Repeat each line of the data exactly as written.

—————

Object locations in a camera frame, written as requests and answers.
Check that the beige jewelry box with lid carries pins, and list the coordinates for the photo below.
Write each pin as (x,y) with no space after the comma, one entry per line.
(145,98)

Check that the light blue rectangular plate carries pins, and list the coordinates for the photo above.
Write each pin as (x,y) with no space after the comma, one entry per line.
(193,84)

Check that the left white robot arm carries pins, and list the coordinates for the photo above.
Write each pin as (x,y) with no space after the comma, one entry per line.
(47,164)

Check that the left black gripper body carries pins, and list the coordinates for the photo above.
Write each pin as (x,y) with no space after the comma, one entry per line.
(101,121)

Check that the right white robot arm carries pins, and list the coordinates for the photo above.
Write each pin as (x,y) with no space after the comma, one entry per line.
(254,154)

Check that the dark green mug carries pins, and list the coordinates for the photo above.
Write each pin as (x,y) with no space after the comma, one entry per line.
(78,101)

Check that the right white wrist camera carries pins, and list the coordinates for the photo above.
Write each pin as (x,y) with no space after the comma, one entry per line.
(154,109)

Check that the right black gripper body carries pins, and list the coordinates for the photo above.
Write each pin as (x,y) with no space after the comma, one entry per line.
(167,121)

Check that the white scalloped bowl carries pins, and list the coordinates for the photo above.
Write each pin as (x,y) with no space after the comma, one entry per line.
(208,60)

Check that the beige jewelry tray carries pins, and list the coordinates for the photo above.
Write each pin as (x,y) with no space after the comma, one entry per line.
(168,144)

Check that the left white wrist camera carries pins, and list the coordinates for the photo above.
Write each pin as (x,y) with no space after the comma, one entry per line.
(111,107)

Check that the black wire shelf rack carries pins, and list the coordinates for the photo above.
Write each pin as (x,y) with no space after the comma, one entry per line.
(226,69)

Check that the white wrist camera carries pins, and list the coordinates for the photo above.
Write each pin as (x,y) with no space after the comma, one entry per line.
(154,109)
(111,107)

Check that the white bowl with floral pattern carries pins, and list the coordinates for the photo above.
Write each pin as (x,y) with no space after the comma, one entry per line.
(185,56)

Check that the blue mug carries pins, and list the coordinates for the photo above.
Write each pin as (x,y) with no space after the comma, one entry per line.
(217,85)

—————

Response below:
Object locations in a camera frame, written as requests and answers.
Check that the beige jewelry box with lid carries pins, and list the coordinates for the photo below.
Write each pin as (x,y) with no space after the comma, one entry per line.
(145,98)

Check that the light blue rectangular plate carries pins, and list the coordinates for the photo above.
Write each pin as (x,y) with no space after the comma, one entry per line.
(193,84)

Check that the left white robot arm carries pins, and list the coordinates for the photo above.
Write each pin as (x,y) with no space after the comma, one entry per line.
(47,164)

Check that the left black gripper body carries pins, and list the coordinates for the photo above.
Write each pin as (x,y) with no space after the comma, one entry per line.
(101,121)

Check that the right white robot arm carries pins, and list the coordinates for the photo above.
Write each pin as (x,y) with no space after the comma, one entry per line.
(254,154)

Check that the dark green mug carries pins, and list the coordinates for the photo above.
Write each pin as (x,y) with no space after the comma, one entry per line.
(78,101)

Check that the right white wrist camera carries pins, and list the coordinates for the photo above.
Write each pin as (x,y) with no space after the comma, one entry per line.
(154,109)

Check that the right black gripper body carries pins, and list the coordinates for the photo above.
Write each pin as (x,y) with no space after the comma, one entry per line.
(167,121)

Check that the white scalloped bowl carries pins, and list the coordinates for the photo above.
Write each pin as (x,y) with no space after the comma, one entry per line.
(208,60)

Check that the beige jewelry tray carries pins, and list the coordinates for the photo above.
Write each pin as (x,y) with no space after the comma, one entry per line.
(168,144)

Check that the left white wrist camera carries pins, and list the coordinates for the photo above.
Write each pin as (x,y) with no space after the comma, one entry per line.
(111,107)

Check that the black wire shelf rack carries pins, and list the coordinates for the photo above.
Write each pin as (x,y) with no space after the comma, one entry per line.
(226,69)

Check that the white wrist camera carries pins, and list the coordinates for the photo above.
Write each pin as (x,y) with no space after the comma, one entry per line.
(154,109)
(111,107)

Check that the white bowl with floral pattern carries pins, and list the coordinates for the photo above.
Write each pin as (x,y) with no space after the comma, one entry per line.
(185,56)

Check that the blue mug carries pins, and list the coordinates for the photo above.
Write each pin as (x,y) with no space after the comma, one entry per line.
(217,85)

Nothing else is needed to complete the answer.